> **TASK TO COMPLETE**:
From the line containing "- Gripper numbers" through the last line below, copy every line exactly, leaving out the pictures.

> **INFORMATION SUPPLIED**:
+++

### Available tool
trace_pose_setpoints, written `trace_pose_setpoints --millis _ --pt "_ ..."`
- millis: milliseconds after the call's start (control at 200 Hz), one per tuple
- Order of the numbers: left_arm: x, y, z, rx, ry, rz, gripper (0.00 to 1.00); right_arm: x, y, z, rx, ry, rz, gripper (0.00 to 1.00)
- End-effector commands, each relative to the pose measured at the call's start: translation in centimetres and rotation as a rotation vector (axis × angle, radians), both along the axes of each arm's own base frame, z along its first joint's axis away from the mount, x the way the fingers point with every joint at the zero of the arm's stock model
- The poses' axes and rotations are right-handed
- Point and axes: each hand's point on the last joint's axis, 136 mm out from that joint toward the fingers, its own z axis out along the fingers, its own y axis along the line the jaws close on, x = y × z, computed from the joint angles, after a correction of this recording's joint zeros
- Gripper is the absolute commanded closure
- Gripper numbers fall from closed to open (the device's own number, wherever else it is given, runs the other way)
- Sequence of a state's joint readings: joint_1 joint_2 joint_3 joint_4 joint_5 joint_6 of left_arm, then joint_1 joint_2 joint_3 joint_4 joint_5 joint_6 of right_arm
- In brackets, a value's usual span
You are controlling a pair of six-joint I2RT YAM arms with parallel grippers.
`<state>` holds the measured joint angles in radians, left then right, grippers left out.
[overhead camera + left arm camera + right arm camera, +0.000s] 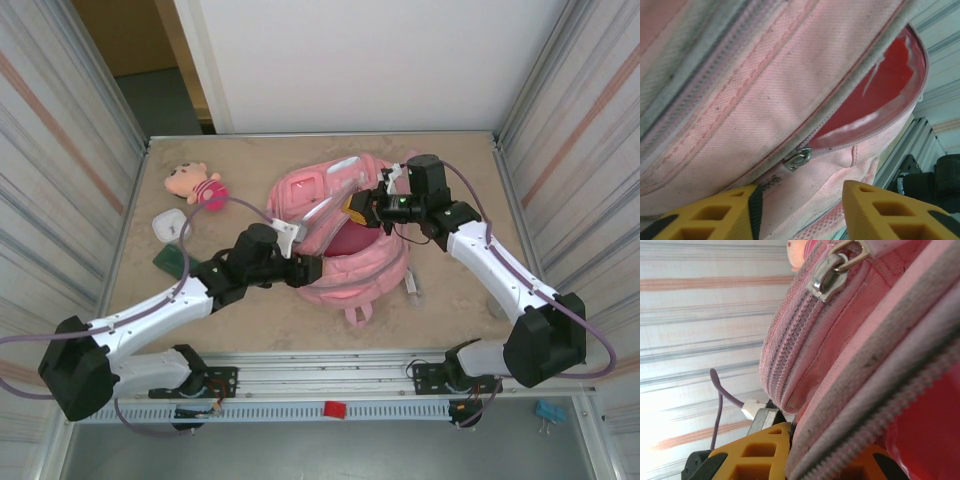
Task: Pack the student bag
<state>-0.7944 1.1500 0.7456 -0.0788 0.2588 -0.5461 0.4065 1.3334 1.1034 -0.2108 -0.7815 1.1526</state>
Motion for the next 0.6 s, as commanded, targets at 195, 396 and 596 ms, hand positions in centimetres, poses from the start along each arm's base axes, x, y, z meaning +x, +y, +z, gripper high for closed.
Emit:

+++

> **RESULT BELOW**:
- Gripper numbers fall from closed to open (the device's own number, wherever else it is given, runs the other way)
- Sequence of a state's joint readings: joint_1 joint_2 joint_3 joint_4 joint_5 joint_6 of left_arm, then joint_1 joint_2 joint_3 joint_4 joint_5 joint_6 of right_arm
- In brackets, a value's usual span
You are controlling a pair of six-joint I2RT YAM arms with parallel grippers.
`<state>` holds the measured joint angles in radians, left then right, grippers left out.
[overhead camera + left arm camera + right arm camera, +0.000s] 
Task: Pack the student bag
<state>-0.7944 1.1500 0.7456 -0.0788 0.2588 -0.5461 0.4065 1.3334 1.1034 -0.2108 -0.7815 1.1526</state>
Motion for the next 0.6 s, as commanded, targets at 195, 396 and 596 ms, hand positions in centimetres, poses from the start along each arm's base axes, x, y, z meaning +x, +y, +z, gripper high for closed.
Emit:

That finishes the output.